F1, alpine: gasly con mezza macchina nuova a zandvoort, anticipate le novità per monza
Alpine A526 è chiamata a una reazione immediata dopo aver perso il quinto posto nella classifica Costruttori a vantaggio di Racing Bulls. Il team di Enstone ha accusato un distacco di sei punti dopo il Gran Premio d’Ungheria e ha deciso di anticipare parte degli aggiornamenti inizialmente previsti per Monza.
Alpine A526, aggiornamenti anticipati per Zandvoort
David Sanchez, direttore tecnico esecutivo, ha sollecitato un’accelerazione del lavoro tecnico per portare in pista già a Zandvoort alcune soluzioni destinate in origine al Gran Premio d’Italia. Lo staff è riuscito a completare un solo pacchetto di sviluppo per l’appuntamento olandese.
Le novità saranno affidate a Pierre Gasly, mentre Franco Colapinto dovrà attendere il successivo appuntamento sul circuito brianzolo. L’intervento è stato curato anche da David Wheater, responsabile dell’area aerodinamica, che ha introdotto diverse modifiche nella zona centrale e posteriore della monoposto.
Alpine A526, nuove pance e bargeboard rivisti
L’elemento più evidente del pacchetto riguarda il ridisegno delle pance e dei bargeboard. Le due aree sono state completamente riviste in seguito all’introduzione di una nuova configurazione dell’ala anteriore, sviluppata secondo un concetto più vicino agli ultimi indirizzi aerodinamici adottati dalla squadra.

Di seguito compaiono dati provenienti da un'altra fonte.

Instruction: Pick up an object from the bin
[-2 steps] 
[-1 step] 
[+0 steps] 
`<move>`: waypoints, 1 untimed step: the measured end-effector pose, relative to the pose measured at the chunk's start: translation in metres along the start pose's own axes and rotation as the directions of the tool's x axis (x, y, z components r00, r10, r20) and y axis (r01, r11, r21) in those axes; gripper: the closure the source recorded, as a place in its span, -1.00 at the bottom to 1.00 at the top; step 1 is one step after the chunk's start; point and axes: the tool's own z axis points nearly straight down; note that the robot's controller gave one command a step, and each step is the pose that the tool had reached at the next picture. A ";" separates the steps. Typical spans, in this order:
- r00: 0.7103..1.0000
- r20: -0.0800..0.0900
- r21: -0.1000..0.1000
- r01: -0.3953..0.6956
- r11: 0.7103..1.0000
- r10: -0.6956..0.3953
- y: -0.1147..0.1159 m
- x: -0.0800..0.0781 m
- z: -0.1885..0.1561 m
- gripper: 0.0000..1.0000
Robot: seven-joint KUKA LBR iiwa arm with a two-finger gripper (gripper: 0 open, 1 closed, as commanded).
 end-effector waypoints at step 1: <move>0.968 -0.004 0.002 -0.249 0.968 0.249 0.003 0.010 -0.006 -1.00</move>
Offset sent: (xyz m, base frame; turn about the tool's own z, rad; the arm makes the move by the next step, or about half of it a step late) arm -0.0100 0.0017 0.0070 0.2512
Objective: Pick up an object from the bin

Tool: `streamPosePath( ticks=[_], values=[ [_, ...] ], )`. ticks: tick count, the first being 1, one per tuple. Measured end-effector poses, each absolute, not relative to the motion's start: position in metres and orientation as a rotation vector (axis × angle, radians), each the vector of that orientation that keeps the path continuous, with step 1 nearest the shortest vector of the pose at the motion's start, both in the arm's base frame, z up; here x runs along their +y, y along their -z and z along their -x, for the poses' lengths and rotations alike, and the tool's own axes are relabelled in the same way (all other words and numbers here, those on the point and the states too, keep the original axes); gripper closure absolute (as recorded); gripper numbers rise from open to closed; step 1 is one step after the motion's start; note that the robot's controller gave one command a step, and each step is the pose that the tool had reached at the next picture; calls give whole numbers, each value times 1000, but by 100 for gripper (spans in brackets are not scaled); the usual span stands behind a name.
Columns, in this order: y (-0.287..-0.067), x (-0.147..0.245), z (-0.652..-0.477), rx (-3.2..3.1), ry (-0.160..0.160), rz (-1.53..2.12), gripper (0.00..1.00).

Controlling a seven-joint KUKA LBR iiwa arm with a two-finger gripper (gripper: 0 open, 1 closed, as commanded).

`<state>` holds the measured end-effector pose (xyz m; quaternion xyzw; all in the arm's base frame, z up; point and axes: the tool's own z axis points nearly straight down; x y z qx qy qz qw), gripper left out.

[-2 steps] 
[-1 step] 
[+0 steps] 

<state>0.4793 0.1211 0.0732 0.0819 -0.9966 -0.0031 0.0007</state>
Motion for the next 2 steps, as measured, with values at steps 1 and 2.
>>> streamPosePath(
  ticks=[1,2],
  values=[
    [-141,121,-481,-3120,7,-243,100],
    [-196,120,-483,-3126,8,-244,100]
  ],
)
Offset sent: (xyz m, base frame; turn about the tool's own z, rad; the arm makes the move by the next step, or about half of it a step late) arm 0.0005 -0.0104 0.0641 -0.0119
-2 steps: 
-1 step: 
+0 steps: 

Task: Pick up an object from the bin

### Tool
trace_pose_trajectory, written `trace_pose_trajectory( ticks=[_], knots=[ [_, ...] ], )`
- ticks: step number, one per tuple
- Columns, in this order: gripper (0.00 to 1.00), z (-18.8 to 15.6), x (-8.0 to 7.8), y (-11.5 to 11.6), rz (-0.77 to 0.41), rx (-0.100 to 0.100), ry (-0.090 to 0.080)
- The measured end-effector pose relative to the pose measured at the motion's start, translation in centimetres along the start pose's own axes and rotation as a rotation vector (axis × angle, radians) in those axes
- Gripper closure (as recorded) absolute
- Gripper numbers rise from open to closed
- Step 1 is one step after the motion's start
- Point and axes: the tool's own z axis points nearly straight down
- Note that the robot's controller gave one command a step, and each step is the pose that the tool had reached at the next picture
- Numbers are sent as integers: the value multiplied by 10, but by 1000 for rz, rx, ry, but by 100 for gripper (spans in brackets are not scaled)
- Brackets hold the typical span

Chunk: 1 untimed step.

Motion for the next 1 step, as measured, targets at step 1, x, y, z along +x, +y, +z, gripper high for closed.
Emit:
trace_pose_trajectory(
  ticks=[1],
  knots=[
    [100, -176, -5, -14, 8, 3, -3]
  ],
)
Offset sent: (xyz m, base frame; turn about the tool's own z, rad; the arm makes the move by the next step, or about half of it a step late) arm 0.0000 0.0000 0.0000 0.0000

La bocca dei radiatori è stata ridotta nelle dimensioni, senza compromettere la capacità di raffreddamento della power unit Mercedes. L’obiettivo è ridurre la resistenza all’avanzamento e migliorare l’efficienza complessiva della vettura. Anche il bargeboard posizionato dietro le ruote anteriori è stato modificato per incrementare l’effetto outwash e rendere più pulita la scia aerodinamica.

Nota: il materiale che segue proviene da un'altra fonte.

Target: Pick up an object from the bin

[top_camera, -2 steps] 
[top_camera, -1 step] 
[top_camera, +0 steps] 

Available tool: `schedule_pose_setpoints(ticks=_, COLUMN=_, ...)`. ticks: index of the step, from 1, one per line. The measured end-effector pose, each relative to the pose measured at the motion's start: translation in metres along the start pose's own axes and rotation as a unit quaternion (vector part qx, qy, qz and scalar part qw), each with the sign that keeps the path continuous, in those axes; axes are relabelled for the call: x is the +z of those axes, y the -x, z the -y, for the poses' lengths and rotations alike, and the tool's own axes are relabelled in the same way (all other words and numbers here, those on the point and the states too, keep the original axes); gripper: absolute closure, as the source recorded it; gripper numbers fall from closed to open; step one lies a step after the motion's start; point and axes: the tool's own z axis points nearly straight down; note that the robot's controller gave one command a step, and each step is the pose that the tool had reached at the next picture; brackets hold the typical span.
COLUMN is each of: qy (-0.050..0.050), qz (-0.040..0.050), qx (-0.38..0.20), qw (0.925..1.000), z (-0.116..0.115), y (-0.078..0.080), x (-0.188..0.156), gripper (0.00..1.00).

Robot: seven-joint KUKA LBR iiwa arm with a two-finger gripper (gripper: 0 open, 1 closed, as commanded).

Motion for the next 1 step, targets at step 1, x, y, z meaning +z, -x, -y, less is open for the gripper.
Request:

Alpine A526, interventi sull’aerodinamica posteriore
Sotto la presa dei radiatori è comparso un nuovo flap triangolare, una soluzione destinata a incidere sulla gestione dei flussi nella parte centrale della monoposto. È stato inoltre rivisto il supporto degli specchietti retrovisori, seguendo un’impostazione già associata al concetto sviluppato da Audi.

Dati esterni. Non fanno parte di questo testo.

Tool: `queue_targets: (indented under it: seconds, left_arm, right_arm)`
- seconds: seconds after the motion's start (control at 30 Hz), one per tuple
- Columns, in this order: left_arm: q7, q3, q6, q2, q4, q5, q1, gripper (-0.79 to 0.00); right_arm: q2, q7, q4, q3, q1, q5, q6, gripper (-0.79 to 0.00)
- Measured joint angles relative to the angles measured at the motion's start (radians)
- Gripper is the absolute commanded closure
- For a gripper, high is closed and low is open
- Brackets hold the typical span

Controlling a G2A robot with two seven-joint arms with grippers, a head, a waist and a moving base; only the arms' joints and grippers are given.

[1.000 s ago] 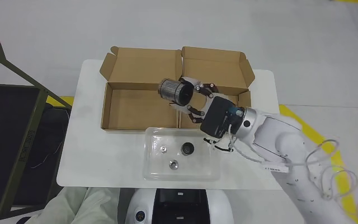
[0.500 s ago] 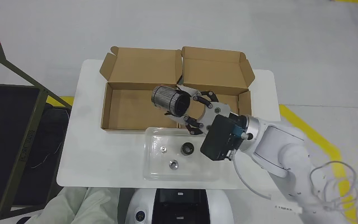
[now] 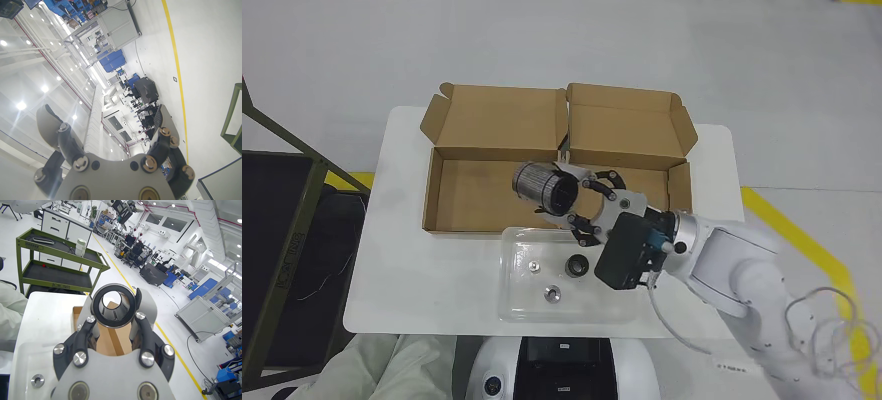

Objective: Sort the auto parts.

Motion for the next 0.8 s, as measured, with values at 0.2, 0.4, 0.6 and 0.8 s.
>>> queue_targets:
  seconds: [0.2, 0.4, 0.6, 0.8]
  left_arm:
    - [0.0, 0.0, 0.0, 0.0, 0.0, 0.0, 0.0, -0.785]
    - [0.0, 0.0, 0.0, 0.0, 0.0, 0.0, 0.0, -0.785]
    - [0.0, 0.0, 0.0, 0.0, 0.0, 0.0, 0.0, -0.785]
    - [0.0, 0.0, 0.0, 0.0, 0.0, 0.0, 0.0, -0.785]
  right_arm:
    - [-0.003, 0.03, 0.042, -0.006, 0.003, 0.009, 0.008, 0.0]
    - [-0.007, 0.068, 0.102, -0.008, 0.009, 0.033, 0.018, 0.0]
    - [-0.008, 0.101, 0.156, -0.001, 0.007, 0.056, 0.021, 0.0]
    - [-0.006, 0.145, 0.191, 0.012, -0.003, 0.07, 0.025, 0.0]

Nella zona posteriore Alpine ha lavorato sulla ricerca di maggiore carico aerodinamico attraverso un sistema STM più elaborato ai lati dello scarico parzialmente carenato. Il progetto comprende un’attenta attività di microaerodinamica, con interventi che vanno oltre la sola configurazione dello scarico.
Alpine A526, fondo modificato davanti alle ruote posteriori
Lo sviluppo ha interessato anche il fondo nella sezione situata davanti alle ruote posteriori. In quest’area sono stati aggiornati slot e deviatori di flusso, seguendo una direzione tecnica indicata da Mercedes e successivamente ripresa da numerose squadre.
Il pacchetto destinato a Zandvoort comprende quindi interventi su pance, bargeboard, fondo e componenti aerodinamici posteriori. Non è escluso che la configurazione portata nei Paesi Bassi includa ulteriori soluzioni rispetto a quelle già individuate.
Alpine A526, i protagonisti del programma tecnico
Le principali figure coinvolte nello sviluppo e nell’impiego degli aggiornamenti sono:
- David Sanchez, direttore tecnico esecutivo;
- David Wheater, responsabile dell’area aerodinamica;
- Pierre Gasly, pilota destinato a utilizzare il nuovo pacchetto a Zandvoort;
- Franco Colapinto, pilota che attenderà gli aggiornamenti previsti per Monza.